A postura de Jesus, acolhedora e empoderadora, legitima as ações da mulher. Vem pra roda, fala, toca, reconhece, declara a cura, compartilha e vai em frente, construindo estratégias coletivas de sobrevivência com outras mulheres igualmente corajosas que ousam praticar a sua fé com apenas um toque. Mulheres que tem a fé na palma da mão.

O poeta Maiakovski diz, num poema que “de agora em diante, faremos nós mesmos os nossos milagres”. É o que Jesus disse à mulher: sua força, sua fé e seu toque foram milagrosos e eles te salvaram.

É preciso, então, soltar todas as amarras, quebrar todos os paradigmas para que o melhor de nós apareça através da nossa fé.

A cura, a alegria, o equilíbrio e a coragem estão na palma da nossa mão. E Jesus nos abraça em nossas decisões vivificadoras.

Dinâmica para facilitar a reflexão:

Uma mulher com vestes longas e cabeça coberta com véu está na roda, representando a mulher que vem ao encontro de Jesus, em busca de cura. Sua expressão deve ser cabisbaixa  e não deve retrucar qualquer xingamento a ela dirigido.

O ideal é que ela seja negra, gorda, ou velha para que apareça naturalmente o preconceito de todas nós.

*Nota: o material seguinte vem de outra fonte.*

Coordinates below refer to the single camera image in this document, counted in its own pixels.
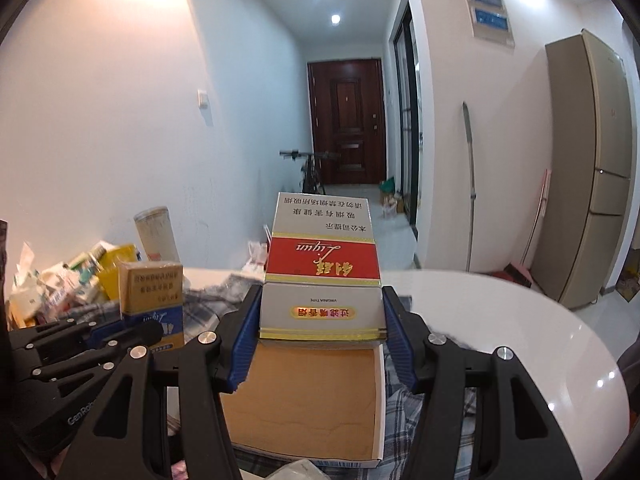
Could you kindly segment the boxes on hallway floor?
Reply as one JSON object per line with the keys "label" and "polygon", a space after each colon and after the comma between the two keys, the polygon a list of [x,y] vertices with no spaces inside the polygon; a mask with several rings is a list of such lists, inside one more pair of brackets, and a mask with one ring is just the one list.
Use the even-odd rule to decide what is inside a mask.
{"label": "boxes on hallway floor", "polygon": [[406,213],[405,200],[401,192],[396,190],[394,177],[382,181],[378,186],[378,190],[380,191],[380,202],[385,218]]}

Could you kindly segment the bags beside bicycle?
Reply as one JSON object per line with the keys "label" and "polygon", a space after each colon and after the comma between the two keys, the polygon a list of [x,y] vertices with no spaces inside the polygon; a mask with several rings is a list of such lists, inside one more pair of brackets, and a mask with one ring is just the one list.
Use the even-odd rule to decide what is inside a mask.
{"label": "bags beside bicycle", "polygon": [[268,260],[268,244],[250,240],[247,243],[247,248],[248,259],[243,266],[243,270],[245,272],[262,272]]}

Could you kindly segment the black bicycle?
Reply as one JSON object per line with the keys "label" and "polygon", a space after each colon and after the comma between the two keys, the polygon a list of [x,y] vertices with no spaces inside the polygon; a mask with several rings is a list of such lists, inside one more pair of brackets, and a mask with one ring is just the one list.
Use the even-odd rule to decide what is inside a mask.
{"label": "black bicycle", "polygon": [[302,166],[302,192],[304,194],[326,195],[326,188],[322,183],[319,162],[330,160],[333,162],[341,157],[340,154],[332,152],[301,152],[299,150],[280,151],[279,154],[285,159],[305,159]]}

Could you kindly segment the black framed glass door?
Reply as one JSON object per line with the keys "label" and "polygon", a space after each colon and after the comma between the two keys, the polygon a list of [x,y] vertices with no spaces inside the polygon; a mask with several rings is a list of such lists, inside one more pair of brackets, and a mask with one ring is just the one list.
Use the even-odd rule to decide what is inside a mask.
{"label": "black framed glass door", "polygon": [[393,36],[400,128],[400,194],[409,226],[416,231],[419,187],[419,99],[412,14],[406,4]]}

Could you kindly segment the yellow plastic cup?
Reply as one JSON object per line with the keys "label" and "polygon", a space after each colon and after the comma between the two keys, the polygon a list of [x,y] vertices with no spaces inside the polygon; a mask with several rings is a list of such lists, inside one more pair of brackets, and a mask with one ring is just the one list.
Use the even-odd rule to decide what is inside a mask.
{"label": "yellow plastic cup", "polygon": [[101,270],[96,274],[96,277],[109,300],[117,300],[119,298],[118,266],[121,263],[135,262],[137,260],[138,250],[134,244],[111,248],[99,258]]}

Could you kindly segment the open cardboard tray box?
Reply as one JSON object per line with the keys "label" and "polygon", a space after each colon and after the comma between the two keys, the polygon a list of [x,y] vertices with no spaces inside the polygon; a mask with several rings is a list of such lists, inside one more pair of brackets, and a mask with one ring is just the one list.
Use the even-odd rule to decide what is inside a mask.
{"label": "open cardboard tray box", "polygon": [[383,347],[261,342],[247,378],[221,397],[236,448],[275,460],[374,468],[383,458]]}

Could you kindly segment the white wall switch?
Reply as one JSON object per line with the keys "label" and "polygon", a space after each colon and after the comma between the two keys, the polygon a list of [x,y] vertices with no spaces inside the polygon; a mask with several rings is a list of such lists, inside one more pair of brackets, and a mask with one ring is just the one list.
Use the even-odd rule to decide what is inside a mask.
{"label": "white wall switch", "polygon": [[200,110],[206,110],[207,107],[209,107],[207,92],[198,90],[198,108]]}

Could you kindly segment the blue plaid cloth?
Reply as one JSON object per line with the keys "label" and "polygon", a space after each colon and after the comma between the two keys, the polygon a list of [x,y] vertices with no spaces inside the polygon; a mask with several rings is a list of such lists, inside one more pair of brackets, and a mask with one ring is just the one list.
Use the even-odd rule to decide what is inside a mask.
{"label": "blue plaid cloth", "polygon": [[384,426],[381,348],[260,344],[251,289],[210,338],[131,349],[96,398],[63,462],[64,479],[168,479],[168,387],[179,393],[191,479],[236,479],[269,451],[306,458],[334,479],[397,479],[409,450]]}

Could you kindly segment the beige speckled tumbler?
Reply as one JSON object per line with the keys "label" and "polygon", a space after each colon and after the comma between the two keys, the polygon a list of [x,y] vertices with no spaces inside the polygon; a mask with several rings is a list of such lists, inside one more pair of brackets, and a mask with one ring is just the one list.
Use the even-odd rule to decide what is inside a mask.
{"label": "beige speckled tumbler", "polygon": [[180,261],[167,207],[139,212],[134,216],[134,224],[146,258],[150,261]]}

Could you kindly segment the gold blue cigarette box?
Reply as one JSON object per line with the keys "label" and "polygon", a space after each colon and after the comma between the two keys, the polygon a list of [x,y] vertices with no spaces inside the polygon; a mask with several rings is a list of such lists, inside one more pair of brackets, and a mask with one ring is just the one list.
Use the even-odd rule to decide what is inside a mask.
{"label": "gold blue cigarette box", "polygon": [[183,266],[170,261],[123,262],[118,265],[120,313],[128,322],[159,322],[163,336],[154,351],[184,345]]}

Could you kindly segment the wall electrical panel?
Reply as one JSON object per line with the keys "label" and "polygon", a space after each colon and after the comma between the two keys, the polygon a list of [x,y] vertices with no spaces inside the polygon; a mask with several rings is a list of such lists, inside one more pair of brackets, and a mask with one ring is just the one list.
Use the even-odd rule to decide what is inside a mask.
{"label": "wall electrical panel", "polygon": [[504,0],[466,0],[473,36],[514,48],[515,42]]}

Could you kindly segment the red white cigarette carton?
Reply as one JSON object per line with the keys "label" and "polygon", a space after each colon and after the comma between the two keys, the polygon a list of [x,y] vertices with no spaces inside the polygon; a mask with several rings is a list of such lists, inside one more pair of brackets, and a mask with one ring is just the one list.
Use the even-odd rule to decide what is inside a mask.
{"label": "red white cigarette carton", "polygon": [[303,342],[385,337],[378,251],[365,198],[278,195],[259,335]]}

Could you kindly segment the beige refrigerator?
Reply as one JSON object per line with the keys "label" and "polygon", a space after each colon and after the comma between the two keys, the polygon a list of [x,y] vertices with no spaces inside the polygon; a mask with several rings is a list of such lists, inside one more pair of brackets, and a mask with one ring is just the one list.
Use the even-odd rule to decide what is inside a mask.
{"label": "beige refrigerator", "polygon": [[533,278],[567,309],[596,301],[623,234],[632,120],[622,59],[587,29],[547,44],[552,165]]}

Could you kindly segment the pile of small packages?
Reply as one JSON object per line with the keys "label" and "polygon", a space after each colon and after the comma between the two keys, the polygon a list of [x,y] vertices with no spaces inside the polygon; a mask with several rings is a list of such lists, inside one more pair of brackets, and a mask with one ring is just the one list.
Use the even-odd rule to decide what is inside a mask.
{"label": "pile of small packages", "polygon": [[34,326],[38,321],[54,321],[60,314],[89,304],[110,300],[99,273],[106,254],[116,246],[100,240],[88,252],[70,262],[61,261],[43,271],[35,267],[35,253],[24,243],[16,265],[9,299],[8,324],[11,328]]}

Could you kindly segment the dark red entrance door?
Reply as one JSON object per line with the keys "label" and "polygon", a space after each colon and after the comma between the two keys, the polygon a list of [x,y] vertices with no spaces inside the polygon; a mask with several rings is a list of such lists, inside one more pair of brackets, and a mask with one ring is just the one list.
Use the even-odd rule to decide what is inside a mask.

Quem conduzir a dinâmica, deve propor às pessoas na roda que por não gostarem  de seu atrevimento,  passam a chama-la das coisas mais machistas e desrespeitosas, como as  que  ouvimos constantemente:

“Vai pra casa; vagabunda; gorda;

velha; macaca; imoral; demente; louca

vai lavar um tanque de roupa; vai cuidar da sua casa;

vai se olhar no espelho, porca, fedorenta…

O desafio é que as mulheres presentes digam, sem constrangimento, os vários xingamentos que ouvem. Os acima só são pra facilitar, que podem ser ditos também por quem conduz a dinâmica.

– Jesus Chega na roda (pode ser uma mulher, de preferência negra), olha a mulher, escuta o que as mulheres dizem, a acolhe com o olhar, e passa a dizer:

“você emana poder: a tua fé é poderosa; seus olhos tem luz…

Se abraçam e saem da roda caminhando suavemente. Termina a encenação.

Aí as perguntas (algumas sugestões, mas você pode formular outras):

O que dizemos das mulheres?

– O que os homens dizem das mulheres?

– Nós, mulheres dizemos de nós o mesmo que os homens?

– A nossa fé tem nos motivado a mudar o tratamento que damos umas às outras?

– Acreditamos em nossa capacidade de mudar a nossa realidade?

– conseguimos contar com as nossas irmãs para vivenciarmos coletivamente, experiências transformadoras?

– Que ações práticas estou dando à minha fé?

– Acredito mesmo que a minha fé pode me curar e curar as minhas companheiras?

Boas reflexões! Caminhemos juntas. Deus Presente.

RNS/março de 2020

Rute Noemi Souza é pastora, advogada, assistente social, artista e ama cantar e contar histórias.